On Wed, Jan 05, 2022 at 05:43:21PM +0000, Sean Christopherson wrote:
On Wed, Jan 05, 2022, Michael Roth wrote:
On Wed, Jan 05, 2022 at 12:17:33AM +0000, Sean Christopherson wrote:
PIO shouldn't require instruction decoding or a #VC handler. What I was thinking is that the guest in the selftest would make a direct #VMGEXIT/TDCALL to request PIO instead of executing an OUT.
That seems like a nicer approach. But it sort of lends itself to having test-specific ucall implementations in some form. How are you thinking vm_create() should decide what implementation to use? With this series in place it could be something like:
vm_create(..., struct ucall_ops *ops) ucall_init_ops(ops)
and with the SEV selftests in their current form it would look something like:
sev_vm_create(...) vm_create_with_ucall(..., ops=ucall_ops_pio_vmgexit) ucall_init_ops(ops)
is that sort of what you're thinking, or something else?
I keep forgetting ucall() doesn't have access to the VM. But, since we're restricing ucall() to a single VM, we can have a global that sets ucall_ops during ucall_init() based on the VM type, or skip an ops and just open code the behavior in x86's ucall() by snapshotting the VM type. Either way, the goal is to avoid having to pass in ucall_ops at the test level.

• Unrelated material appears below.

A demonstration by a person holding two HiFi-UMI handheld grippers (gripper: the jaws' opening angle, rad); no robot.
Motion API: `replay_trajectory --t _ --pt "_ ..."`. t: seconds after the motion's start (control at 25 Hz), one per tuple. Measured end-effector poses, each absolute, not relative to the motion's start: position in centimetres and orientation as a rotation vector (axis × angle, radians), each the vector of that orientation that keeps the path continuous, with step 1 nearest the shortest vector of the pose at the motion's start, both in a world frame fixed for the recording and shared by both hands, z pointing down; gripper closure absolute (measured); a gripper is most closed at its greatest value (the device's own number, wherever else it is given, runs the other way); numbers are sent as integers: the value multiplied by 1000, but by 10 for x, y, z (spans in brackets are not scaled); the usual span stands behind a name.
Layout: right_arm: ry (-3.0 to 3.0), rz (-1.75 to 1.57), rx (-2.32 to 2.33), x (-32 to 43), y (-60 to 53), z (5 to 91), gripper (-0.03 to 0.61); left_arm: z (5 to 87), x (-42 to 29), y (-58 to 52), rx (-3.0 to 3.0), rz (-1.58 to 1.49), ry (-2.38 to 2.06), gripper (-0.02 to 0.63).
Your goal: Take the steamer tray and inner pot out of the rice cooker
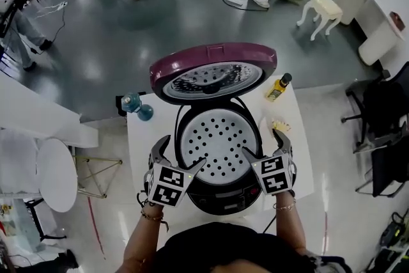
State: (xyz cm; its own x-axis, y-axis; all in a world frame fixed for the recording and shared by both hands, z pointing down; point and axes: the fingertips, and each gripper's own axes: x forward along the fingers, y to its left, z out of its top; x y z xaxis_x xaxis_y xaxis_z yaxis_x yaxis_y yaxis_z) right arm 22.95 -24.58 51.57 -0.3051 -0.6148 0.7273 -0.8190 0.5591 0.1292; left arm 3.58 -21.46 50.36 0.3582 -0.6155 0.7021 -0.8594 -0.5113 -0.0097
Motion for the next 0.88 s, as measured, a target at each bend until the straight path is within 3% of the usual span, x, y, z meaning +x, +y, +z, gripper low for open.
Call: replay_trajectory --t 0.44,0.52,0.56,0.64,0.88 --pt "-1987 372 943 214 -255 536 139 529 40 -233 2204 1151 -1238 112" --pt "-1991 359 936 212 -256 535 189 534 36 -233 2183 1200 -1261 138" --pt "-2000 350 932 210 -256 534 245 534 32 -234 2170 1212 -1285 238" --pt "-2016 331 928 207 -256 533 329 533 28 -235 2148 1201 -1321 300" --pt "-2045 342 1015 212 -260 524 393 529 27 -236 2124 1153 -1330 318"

Yeah, I was thinking it could be done at the lowest level vm_create() helper. We'll need to expand vm_create() (or add yet another layer to avoid modifying a pile of tests) to allow opting out of initializing ucall, e.g. sev_migrate_tests.c needs to create multiple concurrent VMs, but happily doesn't need ucall support.
Why does sev_migrate_tests need to opt out? Couldn't it use ucall_ops_pio_vmgexit like that SEV case above?
Because it uses multiple VMs, and my rough sketch only allows for a single VM to use ucall. Though I suppose we could simply keep appending to the ucall list for every VM. The requirement would then be that all VMs are of the same type, i.e. utilize the same ucall_ops.
Hmm, maybe I misread your patch. Not supporting multiple VMs was the reason I gave up on having the ucall structs allocated on-demand and went with requiring them to be passed as arguments to ucall().
I thought with your patch you had solved that by having each vm have it's own pool, via vm->ucall_list, and then mapping each pool into each guest separately via:
ucall_init(vm): ucall_list = vm->ucall_list sync_global_to_guest(ucall_list).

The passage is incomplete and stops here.